In the role of Pat Sr, Robert De Niro is marvellous as the father trying to adjust to living with a mentally-disordered adult son. Fine too is Jacki Weaver as Dolores Solatano, and marvellous indeed are De Niro and Weaver together, in showing the Solatanos' resolve to help their son. Stressed, tried and tested they may be by their son's issues, but De Niro and Weaver show us that giving up on their son is never an option for these parents, for theirs is a love duty-bound and steadfast.  

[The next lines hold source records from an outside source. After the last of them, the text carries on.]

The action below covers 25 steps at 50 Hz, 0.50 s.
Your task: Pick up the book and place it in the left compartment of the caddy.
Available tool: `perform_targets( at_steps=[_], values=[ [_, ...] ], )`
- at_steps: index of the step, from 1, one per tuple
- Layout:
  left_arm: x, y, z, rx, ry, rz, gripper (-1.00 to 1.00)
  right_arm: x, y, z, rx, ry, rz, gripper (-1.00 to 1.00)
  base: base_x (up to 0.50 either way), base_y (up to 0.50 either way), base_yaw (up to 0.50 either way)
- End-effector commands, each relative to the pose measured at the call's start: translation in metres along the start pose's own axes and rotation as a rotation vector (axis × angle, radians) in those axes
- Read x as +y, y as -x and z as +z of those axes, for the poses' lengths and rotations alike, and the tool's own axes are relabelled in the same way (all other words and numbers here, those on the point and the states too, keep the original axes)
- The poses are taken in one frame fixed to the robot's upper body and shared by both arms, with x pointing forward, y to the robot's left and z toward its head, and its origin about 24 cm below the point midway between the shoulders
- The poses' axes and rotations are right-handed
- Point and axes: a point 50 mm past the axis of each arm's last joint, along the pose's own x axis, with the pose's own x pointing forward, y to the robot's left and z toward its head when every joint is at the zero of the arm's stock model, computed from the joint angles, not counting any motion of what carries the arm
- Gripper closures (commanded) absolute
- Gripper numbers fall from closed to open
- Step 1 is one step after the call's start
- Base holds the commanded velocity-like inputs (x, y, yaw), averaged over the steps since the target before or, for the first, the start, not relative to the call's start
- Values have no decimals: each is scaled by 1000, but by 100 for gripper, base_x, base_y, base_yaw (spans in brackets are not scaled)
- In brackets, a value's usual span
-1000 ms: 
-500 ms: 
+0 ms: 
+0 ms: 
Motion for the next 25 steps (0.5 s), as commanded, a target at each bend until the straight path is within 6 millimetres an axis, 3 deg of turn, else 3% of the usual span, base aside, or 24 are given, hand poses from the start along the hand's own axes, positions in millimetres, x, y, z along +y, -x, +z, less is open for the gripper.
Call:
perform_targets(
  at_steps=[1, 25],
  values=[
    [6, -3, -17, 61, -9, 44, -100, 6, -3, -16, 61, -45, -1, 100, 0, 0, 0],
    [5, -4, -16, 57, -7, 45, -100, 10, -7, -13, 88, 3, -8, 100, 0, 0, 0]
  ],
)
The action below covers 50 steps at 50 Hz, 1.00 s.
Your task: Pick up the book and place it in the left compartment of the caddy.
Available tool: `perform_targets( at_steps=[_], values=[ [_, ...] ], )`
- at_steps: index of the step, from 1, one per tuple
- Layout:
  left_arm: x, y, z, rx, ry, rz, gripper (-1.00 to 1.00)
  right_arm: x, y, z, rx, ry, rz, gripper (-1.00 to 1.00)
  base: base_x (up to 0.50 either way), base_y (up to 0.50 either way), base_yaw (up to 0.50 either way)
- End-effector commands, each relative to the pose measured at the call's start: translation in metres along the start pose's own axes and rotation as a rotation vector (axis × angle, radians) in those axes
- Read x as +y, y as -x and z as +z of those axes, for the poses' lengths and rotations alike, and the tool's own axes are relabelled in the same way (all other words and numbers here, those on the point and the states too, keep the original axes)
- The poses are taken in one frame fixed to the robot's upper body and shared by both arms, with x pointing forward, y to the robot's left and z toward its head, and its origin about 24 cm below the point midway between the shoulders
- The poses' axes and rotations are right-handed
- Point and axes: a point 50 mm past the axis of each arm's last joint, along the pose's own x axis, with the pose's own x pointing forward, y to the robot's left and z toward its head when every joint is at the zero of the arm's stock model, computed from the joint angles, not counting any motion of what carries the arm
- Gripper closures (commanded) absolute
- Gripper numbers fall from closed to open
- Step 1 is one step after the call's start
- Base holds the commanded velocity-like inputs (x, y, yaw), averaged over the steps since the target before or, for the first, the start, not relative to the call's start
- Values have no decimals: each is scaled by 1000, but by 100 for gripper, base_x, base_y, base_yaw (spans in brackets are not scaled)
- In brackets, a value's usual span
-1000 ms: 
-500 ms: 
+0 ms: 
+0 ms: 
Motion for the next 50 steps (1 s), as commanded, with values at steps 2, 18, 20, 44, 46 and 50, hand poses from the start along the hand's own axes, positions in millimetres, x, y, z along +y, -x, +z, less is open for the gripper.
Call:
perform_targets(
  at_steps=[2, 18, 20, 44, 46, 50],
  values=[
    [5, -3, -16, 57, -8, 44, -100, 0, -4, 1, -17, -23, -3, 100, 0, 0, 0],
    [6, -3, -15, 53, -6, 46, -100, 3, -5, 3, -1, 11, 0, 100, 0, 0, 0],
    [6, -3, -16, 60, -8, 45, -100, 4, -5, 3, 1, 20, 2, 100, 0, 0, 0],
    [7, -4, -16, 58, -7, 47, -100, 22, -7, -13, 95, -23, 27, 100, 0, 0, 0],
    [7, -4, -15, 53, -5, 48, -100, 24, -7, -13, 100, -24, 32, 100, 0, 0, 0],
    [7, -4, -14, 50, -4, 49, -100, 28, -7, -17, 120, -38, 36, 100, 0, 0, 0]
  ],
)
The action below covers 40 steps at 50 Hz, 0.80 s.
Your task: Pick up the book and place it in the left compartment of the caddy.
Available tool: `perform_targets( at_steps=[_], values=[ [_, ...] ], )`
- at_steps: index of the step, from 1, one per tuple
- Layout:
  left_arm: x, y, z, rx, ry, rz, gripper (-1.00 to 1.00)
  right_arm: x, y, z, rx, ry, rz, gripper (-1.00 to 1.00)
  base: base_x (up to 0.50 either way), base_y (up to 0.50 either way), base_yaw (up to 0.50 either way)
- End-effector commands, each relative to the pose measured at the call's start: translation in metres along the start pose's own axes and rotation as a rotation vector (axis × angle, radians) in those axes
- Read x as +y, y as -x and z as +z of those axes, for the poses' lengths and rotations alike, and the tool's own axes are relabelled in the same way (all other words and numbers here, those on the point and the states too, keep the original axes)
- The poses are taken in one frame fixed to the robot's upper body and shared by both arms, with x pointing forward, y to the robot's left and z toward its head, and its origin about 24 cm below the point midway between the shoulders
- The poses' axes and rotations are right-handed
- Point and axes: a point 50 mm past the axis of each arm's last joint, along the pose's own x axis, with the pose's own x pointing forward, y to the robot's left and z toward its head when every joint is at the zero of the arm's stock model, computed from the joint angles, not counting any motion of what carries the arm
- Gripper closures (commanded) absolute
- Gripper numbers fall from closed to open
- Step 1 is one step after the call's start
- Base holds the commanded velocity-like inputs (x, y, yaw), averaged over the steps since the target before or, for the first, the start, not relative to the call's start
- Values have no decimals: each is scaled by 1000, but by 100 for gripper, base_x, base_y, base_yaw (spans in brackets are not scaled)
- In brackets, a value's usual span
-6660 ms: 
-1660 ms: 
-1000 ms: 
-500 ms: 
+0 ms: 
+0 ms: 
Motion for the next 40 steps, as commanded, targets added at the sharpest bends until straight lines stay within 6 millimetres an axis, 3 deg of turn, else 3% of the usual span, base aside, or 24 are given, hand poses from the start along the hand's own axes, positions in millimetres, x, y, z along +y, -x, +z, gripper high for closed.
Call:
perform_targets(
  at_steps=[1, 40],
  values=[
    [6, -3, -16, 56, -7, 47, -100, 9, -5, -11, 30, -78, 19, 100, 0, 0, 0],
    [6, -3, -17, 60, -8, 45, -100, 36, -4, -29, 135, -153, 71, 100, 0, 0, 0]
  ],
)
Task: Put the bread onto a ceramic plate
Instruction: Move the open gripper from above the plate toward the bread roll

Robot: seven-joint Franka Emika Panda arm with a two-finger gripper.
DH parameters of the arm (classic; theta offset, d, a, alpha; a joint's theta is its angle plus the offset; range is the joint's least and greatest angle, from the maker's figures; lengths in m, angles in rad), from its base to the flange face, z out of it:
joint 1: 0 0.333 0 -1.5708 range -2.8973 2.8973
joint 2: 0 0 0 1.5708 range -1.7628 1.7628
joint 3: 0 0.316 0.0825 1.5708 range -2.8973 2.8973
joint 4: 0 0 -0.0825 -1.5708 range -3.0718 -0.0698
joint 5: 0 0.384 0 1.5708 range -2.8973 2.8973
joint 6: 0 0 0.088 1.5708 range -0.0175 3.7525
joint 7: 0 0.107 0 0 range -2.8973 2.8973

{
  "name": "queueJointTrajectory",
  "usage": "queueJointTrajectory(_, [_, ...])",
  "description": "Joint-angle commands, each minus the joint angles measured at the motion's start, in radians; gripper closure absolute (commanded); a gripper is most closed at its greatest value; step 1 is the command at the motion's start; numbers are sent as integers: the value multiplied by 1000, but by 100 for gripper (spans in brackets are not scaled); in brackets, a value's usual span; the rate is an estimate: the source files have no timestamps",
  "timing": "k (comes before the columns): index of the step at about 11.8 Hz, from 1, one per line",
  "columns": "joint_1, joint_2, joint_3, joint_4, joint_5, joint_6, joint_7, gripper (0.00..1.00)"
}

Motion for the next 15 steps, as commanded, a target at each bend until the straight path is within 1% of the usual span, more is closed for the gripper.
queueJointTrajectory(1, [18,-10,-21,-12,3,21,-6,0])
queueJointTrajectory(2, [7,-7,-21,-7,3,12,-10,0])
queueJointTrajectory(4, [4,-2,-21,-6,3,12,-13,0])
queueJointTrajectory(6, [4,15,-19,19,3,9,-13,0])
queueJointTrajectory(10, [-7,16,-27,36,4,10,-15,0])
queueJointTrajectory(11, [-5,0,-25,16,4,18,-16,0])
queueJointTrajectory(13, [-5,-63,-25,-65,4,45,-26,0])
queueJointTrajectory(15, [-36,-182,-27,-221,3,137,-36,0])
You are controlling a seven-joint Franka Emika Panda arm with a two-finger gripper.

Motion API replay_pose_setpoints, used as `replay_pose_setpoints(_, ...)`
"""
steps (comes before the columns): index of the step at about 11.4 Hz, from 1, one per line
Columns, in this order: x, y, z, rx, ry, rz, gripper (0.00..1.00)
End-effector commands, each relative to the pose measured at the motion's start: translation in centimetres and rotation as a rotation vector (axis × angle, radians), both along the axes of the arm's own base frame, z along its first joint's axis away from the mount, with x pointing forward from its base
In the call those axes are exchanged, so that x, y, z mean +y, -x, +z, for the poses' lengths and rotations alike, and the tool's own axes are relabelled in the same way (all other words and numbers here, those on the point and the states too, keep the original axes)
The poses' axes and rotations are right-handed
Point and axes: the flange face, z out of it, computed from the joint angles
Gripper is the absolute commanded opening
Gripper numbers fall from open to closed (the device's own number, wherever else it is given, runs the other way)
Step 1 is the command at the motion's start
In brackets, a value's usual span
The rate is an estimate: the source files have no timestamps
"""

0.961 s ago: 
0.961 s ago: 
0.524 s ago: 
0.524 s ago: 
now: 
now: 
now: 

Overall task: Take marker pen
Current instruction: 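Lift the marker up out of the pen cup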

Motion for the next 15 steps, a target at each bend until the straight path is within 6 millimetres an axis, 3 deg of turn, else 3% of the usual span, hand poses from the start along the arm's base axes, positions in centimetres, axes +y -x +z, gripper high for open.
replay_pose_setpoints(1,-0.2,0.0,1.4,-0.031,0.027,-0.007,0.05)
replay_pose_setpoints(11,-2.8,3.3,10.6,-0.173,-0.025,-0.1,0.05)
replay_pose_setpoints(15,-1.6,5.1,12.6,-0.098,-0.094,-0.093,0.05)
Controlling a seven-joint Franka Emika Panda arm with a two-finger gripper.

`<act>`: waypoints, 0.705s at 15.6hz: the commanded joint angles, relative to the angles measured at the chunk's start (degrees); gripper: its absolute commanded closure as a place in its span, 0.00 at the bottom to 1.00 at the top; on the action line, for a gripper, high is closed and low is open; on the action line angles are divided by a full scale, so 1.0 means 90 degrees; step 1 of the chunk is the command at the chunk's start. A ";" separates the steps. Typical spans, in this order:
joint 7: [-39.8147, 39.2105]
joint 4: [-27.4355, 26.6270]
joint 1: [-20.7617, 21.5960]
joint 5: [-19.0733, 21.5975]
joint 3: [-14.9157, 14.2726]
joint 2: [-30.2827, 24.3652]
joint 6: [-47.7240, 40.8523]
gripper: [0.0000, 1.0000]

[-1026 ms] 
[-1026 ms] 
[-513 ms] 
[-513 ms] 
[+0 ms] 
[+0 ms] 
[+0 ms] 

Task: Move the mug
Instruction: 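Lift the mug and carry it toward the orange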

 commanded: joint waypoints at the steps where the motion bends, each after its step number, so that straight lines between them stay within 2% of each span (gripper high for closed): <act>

And Jennifer Lawrence gives us much to praise in her performance as Tiffany Maxwell (Lawrence won the acting Oscar for which she was nominated from Playbook).  Lawrence's Tiffany is a neurotic mass of contradictions:  sad but funny; shrewd but naive; promiscuous but romantic; cynical but honest.  We are allowed to see all these sides of Tiffany, and more, by Lawrence's always compelling portrayal.

V.

Playbook begins as one kind of quirky comedy, about a damaged psyche, and evolves into a romantic comedy about two damaged people, Pat and Tiffany.  Being a David O. Russell film, the quirks remain, but Russell doesn't let them run away with his film. Instead, the director has assembled Playbook so that the idiosyncrasies of his style are of a piece with the acting performances, lending a smooth, genial rhythm to the story being told on the screen.  Such a pleasing harmony in a picture dealing with its kind of discordance may be considered artificial or superimposed.  Yet, can any of us deny that the sympathy and hope often conveyed by Silver Linings Playbook are among what we all seek, in our own time of trouble and need?